Madame Vastra - not one for David Icke
Ooh, I don't know, poppets. The Arcati jury's out on Peter Capaldi as the new Doctor Who. A Scottish Doctor Who. And being Scottish entitles him to complain - according to the script. Was this a knowing contribution to the Caledonian Yes/No referendum? A sly allusion to the world of politics to which one Malcolm Tucker once contributed his foul-mouthed wisdom, so ably played by Capaldi? Doctor Who mustn't get too clever - Whovians are not ultra-smart people but obsessives with social limitations. Their one true calling is the history of Doctor Who. What they don't know about the sex lives of Daleks is not worth knowing. History (non-Doctor Who), to them, is a place like Wonderland where everyone's a bit cute  and sounds like Yvette Fielding - Hitler no exception.

Deep Breath unfolded slug-slowly, the more to make space for acting. Capaldi did a lot of acting - his soliloquy in his smelly rags before a tramp turned up with the desired coat may yet feature in a thesp master-class - how to work Waiting for Godot into BBC sci-fi. Fans are quite used to Doctor Who changing shape so we could have been spared the epic anguished struggle with identity. How it went on. Rather like this paragraph. I must move on and set an example.

The lady lizard, Madame Vastra (I do love a madame) who I guess must be male because she's the husband of a human female - or else a native of the Land of Lesbos - easily stole the show: I did love her fireman's pole slide in rescue mode. The only person this will have displeased is David Icke whose synonym for establishment is reptile. I also liked the Jeevesy butler alien who confused mouth with eyelids. This is more like it. More cheap whimsy please and then I can pretend Jon Pertwee is still Doctor Who - my personal fave.

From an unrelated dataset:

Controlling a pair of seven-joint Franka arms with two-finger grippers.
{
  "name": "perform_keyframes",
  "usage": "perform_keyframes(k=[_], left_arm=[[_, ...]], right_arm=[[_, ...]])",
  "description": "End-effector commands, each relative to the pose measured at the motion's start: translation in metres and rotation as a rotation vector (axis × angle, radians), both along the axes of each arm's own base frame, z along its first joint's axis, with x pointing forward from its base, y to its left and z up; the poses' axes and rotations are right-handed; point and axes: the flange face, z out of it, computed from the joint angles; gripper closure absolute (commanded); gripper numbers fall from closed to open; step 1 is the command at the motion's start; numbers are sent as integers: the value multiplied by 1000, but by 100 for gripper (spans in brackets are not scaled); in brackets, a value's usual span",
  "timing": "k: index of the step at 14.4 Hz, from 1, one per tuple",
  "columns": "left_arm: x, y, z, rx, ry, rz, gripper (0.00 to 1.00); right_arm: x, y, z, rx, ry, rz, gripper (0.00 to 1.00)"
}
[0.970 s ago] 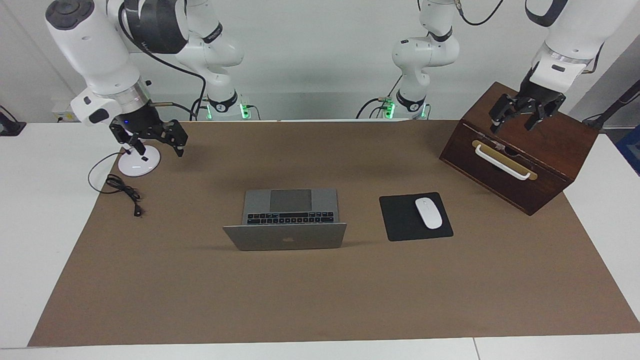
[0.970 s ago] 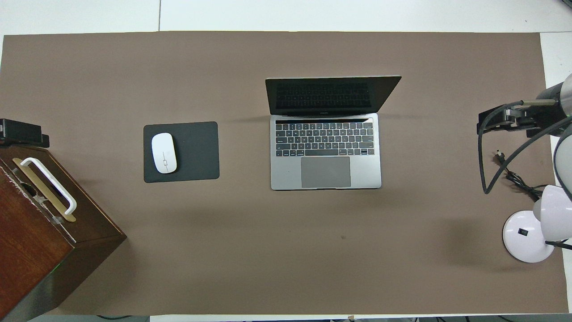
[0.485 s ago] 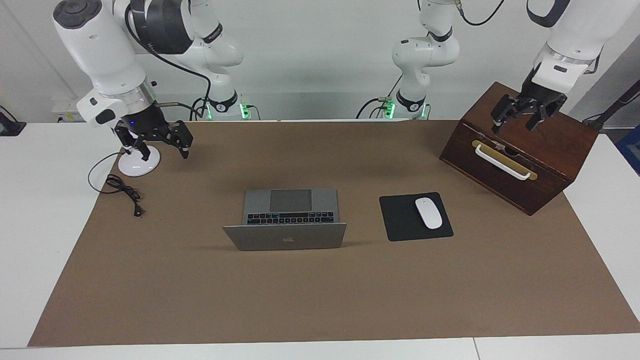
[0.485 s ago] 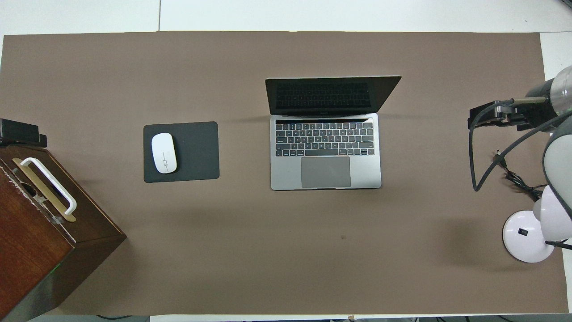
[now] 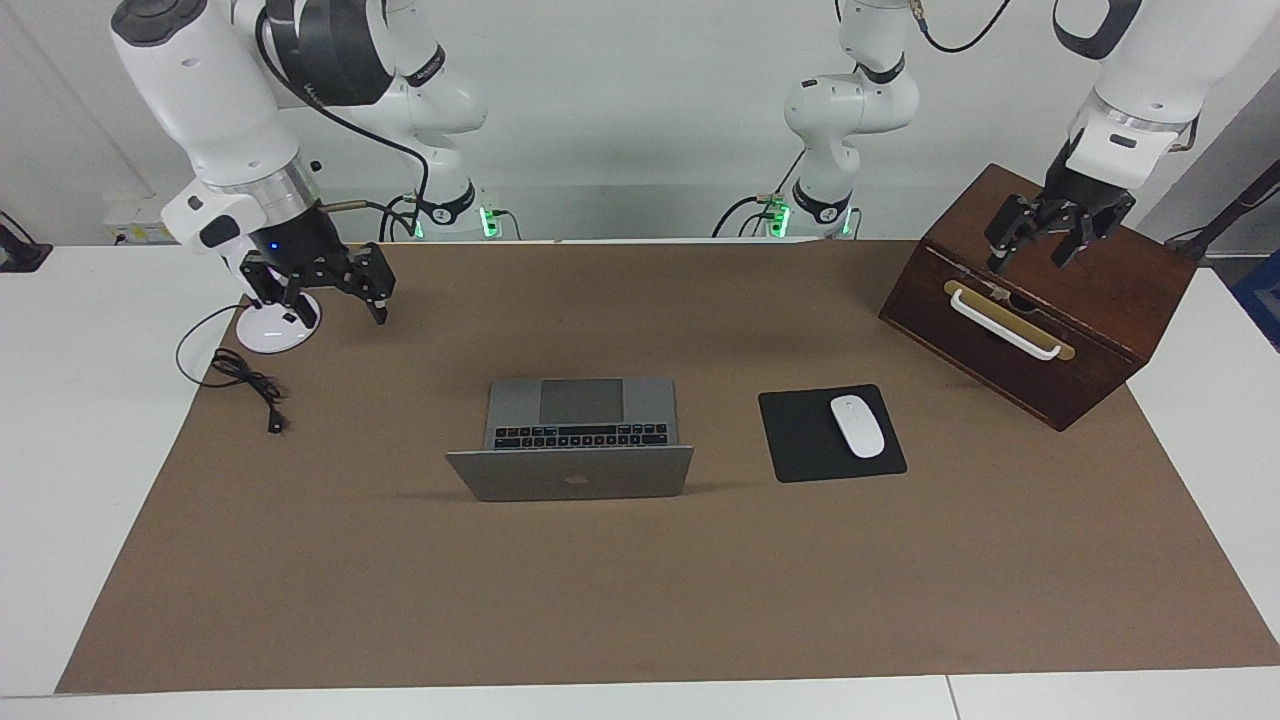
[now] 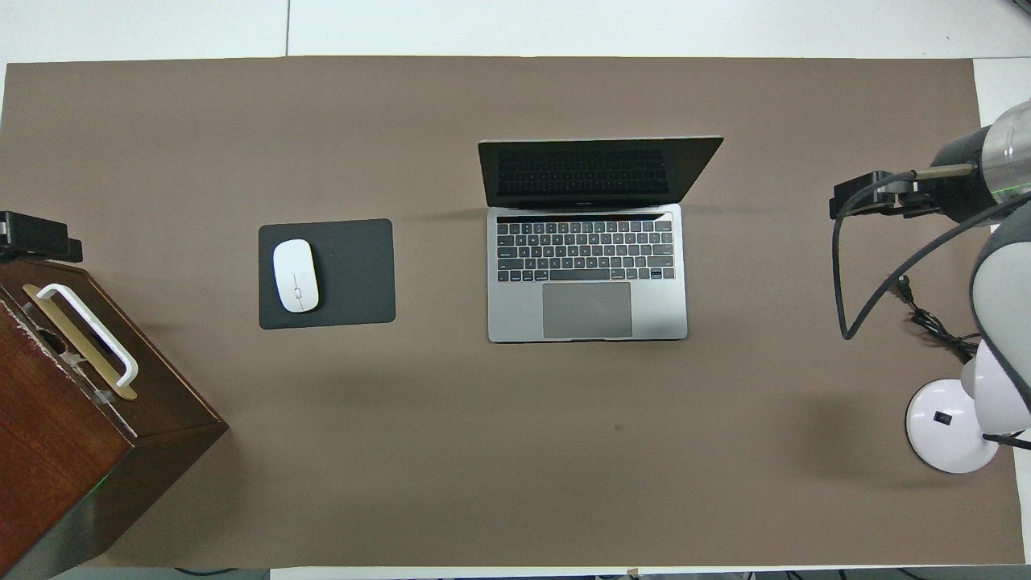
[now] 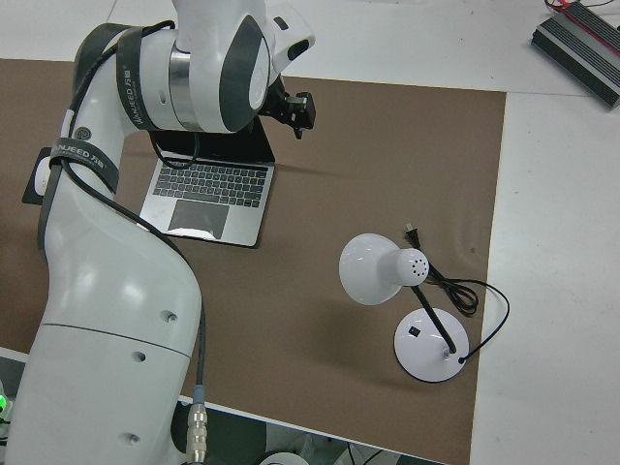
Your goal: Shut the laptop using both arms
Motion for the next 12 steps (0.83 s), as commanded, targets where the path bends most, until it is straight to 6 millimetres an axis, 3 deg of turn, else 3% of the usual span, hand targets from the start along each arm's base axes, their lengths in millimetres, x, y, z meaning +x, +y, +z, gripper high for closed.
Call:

I have no problem with middle-aged Whos. Time Lords should bear the ravages of time on their clocks. Young actors have ardently reported sex drives (Matt Smith's off-camera erections proved far too distracting) and I'm afraid Who must share a raft with Mother Teresa and, er, Cliff Richard. Additionally, what Whos must not do is emote too much or imagine Olivier's ghost is assessing.

At the moment Capaldi has only slightly dodged the rating of Cappalling. Room for much improvement.

3 comments:

C Rehill said...

Re Smith, a pretty boy, but would he be able to save the Universe? Trouble blowing froth of a pint, that one.

Madame Arcati said...

Time Lord Smith would turn the universe into a multi-dimensional harem.

Anonymous said...

Arcati is truly bonkers. Long may she be so.